We often exacerbate and compound our stress by “borrowing” anxiety from the future.
What makes this anxiety “loan” even more problematic is that most of these thoughts are not rooted in reality.
Many of the ideas that run through our mind are not substantiated by fact. And in fact, we find ourselves fortune telling the future, and 9 times out of 10, in a negative way.
It’s normal; our brain defaults to thinking negatively before it thinks positively.
The downside of course is that we have extrapolated the worst case scenario even before we’ve confirmed the facts of the case.
When I find myself doing this, I immediately slam on the mental breaks and visualize a big red STOP sign in my mind – as if I was speeding toward an intersection with seconds to break: the intersection of WHAT DO I KNOW FOR SURE and WHAT IS THE STORY I’M TELLING MYSELF.

When I force myself to list the facts of what I know for sure vs. what I’m creating in my mind or the assumptions I’m attributing to future events and conversations, that have yet to happen, I recalibrate my mind to begin from a place of knowledge, rather than a place of presumption.
I’m able to make clearer decisions based on FACT, not FICTION.
The big red stop sign serves as not only a visual cue in my mind to halt a negative thought pattern, but it also allows me to manage the stress of borrowing tomorrow’s unvetted challenges and prevents me from bringing them forward to today’s reality.

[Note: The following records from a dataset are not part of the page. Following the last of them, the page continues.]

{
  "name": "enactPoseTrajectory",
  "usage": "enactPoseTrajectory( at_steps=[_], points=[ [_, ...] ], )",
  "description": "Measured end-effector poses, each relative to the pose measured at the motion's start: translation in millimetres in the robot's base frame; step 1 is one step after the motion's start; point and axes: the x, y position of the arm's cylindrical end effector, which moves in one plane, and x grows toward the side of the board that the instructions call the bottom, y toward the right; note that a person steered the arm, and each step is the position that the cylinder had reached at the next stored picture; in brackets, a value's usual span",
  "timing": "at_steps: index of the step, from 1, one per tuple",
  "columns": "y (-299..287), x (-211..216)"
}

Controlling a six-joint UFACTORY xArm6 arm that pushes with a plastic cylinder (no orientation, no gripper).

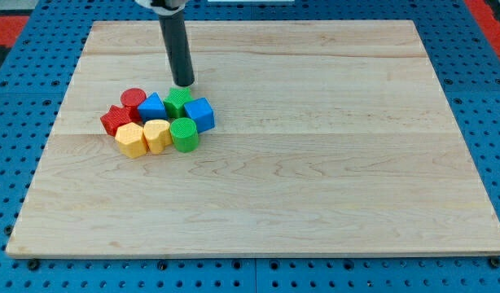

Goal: Move the green star and the blue blocks slightly to the bottom

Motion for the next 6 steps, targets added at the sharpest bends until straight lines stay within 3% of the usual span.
enactPoseTrajectory(
  at_steps=[1,2,4,6],
  points=[
    [74.2,1.0],
    [91.4,13.5],
    [-31.9,24.7],
    [-36.8,36.4]
  ],
)
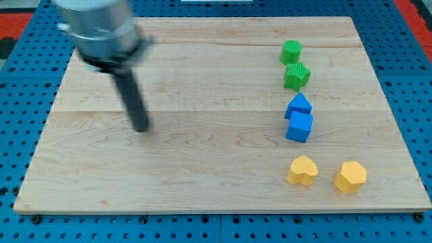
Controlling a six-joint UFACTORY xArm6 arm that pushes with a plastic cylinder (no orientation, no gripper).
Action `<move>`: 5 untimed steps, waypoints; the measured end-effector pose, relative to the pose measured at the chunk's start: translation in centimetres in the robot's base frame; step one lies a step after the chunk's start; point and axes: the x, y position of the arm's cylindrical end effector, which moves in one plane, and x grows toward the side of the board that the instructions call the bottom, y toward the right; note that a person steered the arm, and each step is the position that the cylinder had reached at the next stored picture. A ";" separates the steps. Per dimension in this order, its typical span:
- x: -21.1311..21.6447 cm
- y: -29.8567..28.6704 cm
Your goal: Adjust the blue blocks below the green star
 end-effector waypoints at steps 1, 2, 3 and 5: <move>1.9 12.7; 1.4 23.4; 0.9 24.0; -0.4 24.8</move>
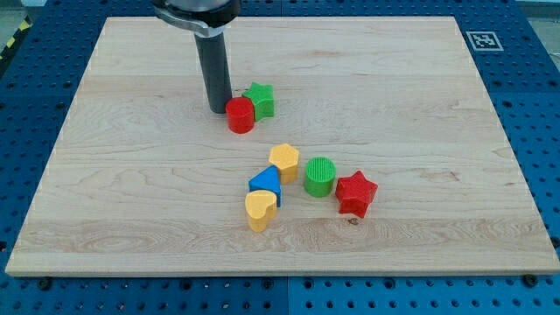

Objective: Move the red circle to the right of the red star

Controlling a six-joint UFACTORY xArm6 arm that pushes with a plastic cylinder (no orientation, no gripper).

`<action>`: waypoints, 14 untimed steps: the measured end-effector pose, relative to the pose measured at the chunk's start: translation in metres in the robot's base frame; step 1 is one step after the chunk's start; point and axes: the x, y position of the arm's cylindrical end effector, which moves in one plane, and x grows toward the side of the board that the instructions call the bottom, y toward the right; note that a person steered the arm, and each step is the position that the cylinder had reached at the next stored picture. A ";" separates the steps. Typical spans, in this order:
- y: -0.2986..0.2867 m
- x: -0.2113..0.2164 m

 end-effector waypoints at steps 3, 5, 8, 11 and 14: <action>0.016 0.030; 0.026 0.030; 0.107 0.032; 0.119 0.049; 0.178 0.069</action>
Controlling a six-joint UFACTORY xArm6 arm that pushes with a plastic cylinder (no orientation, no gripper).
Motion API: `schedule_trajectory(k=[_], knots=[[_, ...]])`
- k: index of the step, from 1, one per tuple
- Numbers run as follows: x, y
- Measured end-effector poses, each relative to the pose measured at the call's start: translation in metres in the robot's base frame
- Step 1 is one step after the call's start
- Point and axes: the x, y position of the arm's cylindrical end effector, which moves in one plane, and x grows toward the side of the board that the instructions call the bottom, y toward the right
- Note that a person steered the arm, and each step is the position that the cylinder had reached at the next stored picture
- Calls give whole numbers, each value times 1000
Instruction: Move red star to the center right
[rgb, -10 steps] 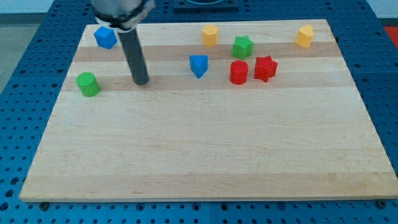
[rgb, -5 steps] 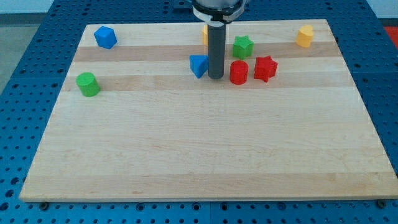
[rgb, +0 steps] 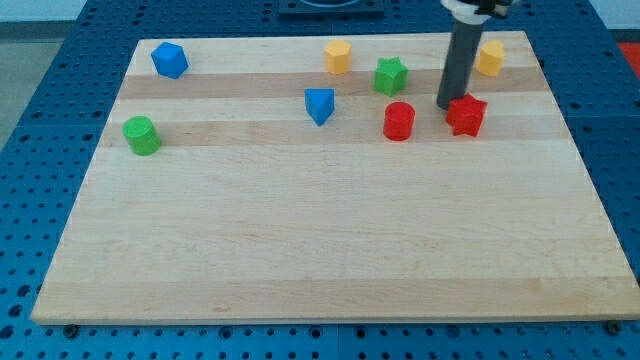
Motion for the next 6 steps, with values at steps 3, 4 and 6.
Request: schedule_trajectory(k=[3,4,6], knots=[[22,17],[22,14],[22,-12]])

Brené Brown, whom I admire in a slightly uncomfortable hero-worship kind of way, put it best in her book, Dare to Lead, when she said “the first story we make up is what we call the “stormy first draft” or the SFD” (if you’re familiar with Brené’s work, you know her first option for “stormy” was not as kid-friendly, but we’re keeping it clean today on Thought Partner Friday).

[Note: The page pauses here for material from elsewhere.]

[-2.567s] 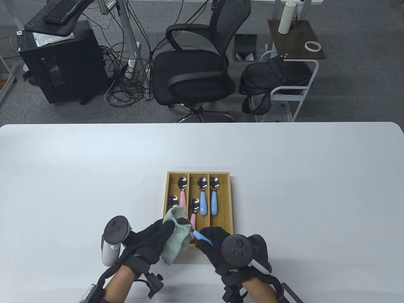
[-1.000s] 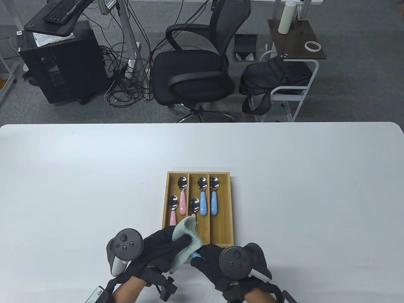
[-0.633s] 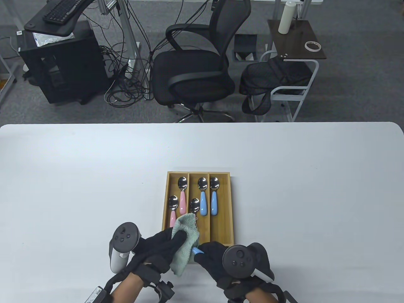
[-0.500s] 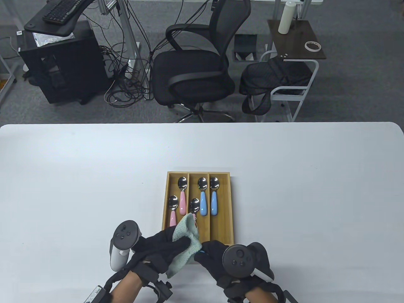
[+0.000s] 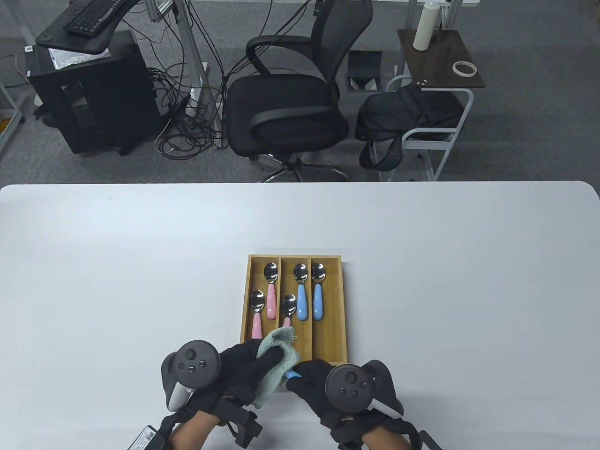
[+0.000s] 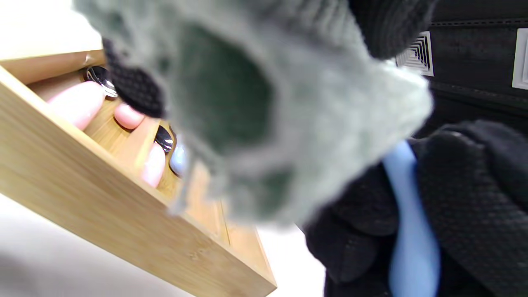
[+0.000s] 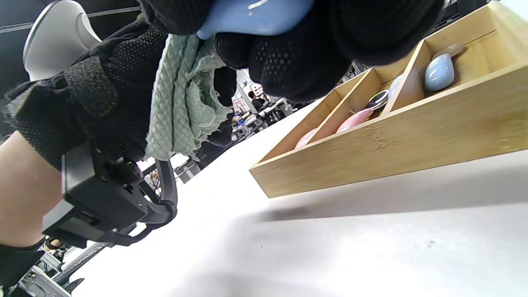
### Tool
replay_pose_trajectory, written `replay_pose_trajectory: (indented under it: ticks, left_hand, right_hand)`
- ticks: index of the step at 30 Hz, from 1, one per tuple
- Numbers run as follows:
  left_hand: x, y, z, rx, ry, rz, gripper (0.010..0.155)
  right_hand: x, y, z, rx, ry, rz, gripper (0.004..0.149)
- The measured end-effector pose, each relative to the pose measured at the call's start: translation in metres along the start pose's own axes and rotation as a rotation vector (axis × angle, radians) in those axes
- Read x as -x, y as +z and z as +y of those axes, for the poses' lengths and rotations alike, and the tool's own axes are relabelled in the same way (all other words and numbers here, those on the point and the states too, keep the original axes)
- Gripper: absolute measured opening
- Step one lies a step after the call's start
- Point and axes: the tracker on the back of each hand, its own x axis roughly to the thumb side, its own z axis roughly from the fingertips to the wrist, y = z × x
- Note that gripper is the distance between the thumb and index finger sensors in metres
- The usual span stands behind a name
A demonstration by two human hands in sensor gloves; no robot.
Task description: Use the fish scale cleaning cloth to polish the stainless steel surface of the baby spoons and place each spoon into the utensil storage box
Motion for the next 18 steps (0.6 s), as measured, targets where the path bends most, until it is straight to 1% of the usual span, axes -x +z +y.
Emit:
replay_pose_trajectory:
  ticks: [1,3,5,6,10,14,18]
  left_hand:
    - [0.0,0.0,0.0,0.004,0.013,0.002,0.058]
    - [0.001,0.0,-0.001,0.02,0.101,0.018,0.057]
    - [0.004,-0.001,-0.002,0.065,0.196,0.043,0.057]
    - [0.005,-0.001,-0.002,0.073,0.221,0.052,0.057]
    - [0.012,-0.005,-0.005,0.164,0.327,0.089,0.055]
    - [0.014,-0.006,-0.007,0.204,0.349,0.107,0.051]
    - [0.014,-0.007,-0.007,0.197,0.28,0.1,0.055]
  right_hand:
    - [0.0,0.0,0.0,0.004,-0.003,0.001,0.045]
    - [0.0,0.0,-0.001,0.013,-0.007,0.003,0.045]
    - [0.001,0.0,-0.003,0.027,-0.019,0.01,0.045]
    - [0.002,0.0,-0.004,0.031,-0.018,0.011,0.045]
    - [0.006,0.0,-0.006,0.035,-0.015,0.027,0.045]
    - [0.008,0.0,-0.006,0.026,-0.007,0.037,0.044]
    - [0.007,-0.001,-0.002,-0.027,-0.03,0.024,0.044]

“When it comes to our emotions, the first stories we make up – our SFDs – are definitely our fears and insecurities romping all over the place, making up worst-case scenarios.”

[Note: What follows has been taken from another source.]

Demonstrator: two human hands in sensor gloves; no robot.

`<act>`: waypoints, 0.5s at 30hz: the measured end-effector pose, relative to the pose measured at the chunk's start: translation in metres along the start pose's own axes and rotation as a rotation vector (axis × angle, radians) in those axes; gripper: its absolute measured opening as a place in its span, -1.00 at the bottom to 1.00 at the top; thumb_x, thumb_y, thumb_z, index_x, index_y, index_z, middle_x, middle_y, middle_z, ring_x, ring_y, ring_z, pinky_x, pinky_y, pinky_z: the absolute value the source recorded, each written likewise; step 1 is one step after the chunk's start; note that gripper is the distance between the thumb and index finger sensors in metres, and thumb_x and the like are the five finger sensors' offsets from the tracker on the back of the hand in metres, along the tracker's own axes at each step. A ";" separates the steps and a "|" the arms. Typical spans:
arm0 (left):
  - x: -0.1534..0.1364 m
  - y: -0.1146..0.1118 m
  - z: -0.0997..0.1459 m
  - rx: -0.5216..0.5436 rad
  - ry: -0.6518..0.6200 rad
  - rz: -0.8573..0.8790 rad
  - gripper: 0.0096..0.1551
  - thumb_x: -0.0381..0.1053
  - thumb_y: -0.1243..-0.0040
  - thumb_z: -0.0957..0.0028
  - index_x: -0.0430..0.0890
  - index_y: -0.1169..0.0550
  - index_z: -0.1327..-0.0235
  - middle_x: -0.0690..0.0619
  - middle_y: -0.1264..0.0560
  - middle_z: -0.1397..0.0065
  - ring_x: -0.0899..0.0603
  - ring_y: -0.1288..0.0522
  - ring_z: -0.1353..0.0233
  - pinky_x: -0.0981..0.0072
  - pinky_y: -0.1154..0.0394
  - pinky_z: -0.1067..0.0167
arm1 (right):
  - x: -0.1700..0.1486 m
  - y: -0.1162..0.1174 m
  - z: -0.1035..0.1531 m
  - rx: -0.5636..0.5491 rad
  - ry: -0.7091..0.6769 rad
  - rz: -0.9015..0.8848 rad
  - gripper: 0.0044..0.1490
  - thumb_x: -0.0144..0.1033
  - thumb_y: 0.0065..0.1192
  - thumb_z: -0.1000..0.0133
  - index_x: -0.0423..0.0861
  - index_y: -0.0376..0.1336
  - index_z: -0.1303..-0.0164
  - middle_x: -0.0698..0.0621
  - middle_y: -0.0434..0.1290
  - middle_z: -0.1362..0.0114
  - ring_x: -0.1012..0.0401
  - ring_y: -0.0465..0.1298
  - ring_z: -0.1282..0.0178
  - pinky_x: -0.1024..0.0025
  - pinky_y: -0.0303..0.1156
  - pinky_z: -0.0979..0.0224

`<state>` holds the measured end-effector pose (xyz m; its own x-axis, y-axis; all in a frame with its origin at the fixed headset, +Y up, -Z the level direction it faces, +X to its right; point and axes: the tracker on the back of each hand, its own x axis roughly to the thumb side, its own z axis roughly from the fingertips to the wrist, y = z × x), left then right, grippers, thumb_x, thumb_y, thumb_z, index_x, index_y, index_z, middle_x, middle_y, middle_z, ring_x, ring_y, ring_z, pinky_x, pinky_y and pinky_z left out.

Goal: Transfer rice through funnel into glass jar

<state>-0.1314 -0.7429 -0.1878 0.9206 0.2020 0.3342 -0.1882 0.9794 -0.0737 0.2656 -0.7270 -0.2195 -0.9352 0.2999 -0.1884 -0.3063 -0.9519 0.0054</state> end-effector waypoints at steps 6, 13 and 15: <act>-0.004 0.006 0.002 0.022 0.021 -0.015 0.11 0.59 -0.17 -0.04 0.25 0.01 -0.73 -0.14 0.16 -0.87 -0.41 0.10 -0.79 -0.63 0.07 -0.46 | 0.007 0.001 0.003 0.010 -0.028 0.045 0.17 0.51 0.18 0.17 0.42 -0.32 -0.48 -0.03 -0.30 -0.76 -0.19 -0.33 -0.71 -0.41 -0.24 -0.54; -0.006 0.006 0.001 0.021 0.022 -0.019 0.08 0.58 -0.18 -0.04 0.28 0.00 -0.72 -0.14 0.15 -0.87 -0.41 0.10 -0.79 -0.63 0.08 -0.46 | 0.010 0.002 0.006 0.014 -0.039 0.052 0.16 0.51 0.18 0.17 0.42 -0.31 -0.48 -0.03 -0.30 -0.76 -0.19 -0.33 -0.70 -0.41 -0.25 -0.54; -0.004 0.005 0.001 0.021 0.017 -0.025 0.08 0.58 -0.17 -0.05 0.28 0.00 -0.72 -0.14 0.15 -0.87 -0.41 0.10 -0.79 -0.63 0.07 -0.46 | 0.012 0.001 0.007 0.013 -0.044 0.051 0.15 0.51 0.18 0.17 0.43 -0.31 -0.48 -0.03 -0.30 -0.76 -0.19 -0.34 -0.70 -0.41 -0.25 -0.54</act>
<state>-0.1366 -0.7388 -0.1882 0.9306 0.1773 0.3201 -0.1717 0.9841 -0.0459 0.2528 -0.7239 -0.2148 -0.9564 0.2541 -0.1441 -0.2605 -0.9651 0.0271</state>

In keeping with our final week on Feedingforward rather than Feedingback, this weekend I want you to think about a story you might be telling yourself, maybe it’s about a certain situation or individual in your life at this moment.

  • Are you borrowing anxiety from the future?
  • Is that really a loan you want to pay back with mental interest?
  • Can you kick that SFD to the curb and focus on fact vs. fear?
  • What more do you need to learn about the situation?
  • What more do you need to learn about others in the story?
  • What else do you need to tell yourself?